What you have to do:
From the listing below, copy only the lines running from the line that contains "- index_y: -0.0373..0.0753" to the line that contains "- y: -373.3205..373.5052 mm", both included.

*** Opening of Supplied material ***

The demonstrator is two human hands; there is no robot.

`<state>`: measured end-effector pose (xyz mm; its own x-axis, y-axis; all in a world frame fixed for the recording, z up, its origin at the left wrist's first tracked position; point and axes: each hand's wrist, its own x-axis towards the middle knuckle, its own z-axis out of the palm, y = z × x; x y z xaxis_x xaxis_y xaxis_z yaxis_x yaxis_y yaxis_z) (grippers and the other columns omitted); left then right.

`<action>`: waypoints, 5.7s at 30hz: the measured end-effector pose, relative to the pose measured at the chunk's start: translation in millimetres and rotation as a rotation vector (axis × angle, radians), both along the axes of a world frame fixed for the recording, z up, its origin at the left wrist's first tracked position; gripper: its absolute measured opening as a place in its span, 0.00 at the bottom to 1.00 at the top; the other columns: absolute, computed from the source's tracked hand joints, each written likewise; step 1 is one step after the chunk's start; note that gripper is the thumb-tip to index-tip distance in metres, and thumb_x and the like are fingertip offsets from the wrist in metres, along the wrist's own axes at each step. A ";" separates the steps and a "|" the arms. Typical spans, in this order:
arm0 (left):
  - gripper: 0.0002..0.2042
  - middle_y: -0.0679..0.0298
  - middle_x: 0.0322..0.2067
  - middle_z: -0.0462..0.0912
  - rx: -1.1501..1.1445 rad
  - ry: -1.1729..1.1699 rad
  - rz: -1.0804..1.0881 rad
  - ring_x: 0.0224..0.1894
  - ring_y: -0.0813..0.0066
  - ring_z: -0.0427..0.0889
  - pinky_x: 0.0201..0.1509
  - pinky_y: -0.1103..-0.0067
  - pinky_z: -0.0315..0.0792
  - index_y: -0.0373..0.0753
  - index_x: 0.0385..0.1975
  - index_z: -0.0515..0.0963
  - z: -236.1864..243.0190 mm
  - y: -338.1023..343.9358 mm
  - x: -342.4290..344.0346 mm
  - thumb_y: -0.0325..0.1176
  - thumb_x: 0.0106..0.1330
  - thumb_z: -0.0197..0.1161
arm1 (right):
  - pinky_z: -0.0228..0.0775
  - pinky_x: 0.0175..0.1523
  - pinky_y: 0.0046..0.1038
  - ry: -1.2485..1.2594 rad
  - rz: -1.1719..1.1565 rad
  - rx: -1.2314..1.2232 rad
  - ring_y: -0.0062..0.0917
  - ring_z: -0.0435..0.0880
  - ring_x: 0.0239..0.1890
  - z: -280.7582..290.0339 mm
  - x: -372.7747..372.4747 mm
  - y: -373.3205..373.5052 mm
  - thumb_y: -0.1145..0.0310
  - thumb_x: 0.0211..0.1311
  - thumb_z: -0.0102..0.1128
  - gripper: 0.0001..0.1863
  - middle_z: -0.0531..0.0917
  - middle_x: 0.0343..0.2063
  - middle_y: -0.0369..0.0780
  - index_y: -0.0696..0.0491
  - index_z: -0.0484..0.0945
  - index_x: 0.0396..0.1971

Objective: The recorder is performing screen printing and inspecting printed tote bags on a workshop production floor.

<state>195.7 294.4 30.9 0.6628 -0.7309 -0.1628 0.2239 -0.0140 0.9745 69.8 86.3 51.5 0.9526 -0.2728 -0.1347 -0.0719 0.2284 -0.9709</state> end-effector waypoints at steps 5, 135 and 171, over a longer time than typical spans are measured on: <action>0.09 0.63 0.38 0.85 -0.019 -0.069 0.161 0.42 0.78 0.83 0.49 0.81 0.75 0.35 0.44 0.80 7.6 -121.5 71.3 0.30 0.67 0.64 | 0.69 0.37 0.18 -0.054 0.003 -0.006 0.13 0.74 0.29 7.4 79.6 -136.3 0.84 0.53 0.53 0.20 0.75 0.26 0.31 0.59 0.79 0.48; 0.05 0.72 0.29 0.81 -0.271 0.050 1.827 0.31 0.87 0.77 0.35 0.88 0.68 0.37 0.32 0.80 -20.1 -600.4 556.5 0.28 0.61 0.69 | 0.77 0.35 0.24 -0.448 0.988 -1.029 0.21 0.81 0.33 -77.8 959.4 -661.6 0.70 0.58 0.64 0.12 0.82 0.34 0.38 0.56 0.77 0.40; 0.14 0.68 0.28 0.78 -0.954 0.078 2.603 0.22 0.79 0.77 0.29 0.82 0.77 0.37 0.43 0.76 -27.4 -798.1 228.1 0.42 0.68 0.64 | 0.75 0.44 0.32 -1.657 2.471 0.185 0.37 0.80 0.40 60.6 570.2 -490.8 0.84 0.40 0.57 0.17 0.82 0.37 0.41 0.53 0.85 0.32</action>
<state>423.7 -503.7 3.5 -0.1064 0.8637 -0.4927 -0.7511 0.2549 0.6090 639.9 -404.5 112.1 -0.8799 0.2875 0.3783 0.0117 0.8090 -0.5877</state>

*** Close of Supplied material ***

Exercise result:
  - index_y: -0.0373..0.0753
  - index_x: 0.0385..0.1975
  - index_z: -0.0515..0.0963
  - z: -236.1864..243.0190 mm
  - y: -338.1023..343.9358 mm
  - x: -342.4290..344.0346 mm
  - thumb_y: -0.0325..0.1176
  - thumb_x: 0.0106..0.1330
  - thumb_z: -0.0197..0.1161
arm1 (right):
  - pinky_z: -0.0228..0.0775
  - pinky_x: 0.0175..0.1523
  - pinky_y: 0.0046..0.1038
  - ry: -1.2485..1.2594 rad
  - rz: -1.1719..1.1565 rad
  - rx: -1.2314..1.2232 rad
  - ring_y: -0.0062..0.0917
  - ring_z: -0.0435..0.0880
  - ring_x: 0.0239..0.1890
  - z: -280.7582..290.0339 mm
  - x: -372.7747..372.4747 mm
  - y: -373.3205..373.5052 mm

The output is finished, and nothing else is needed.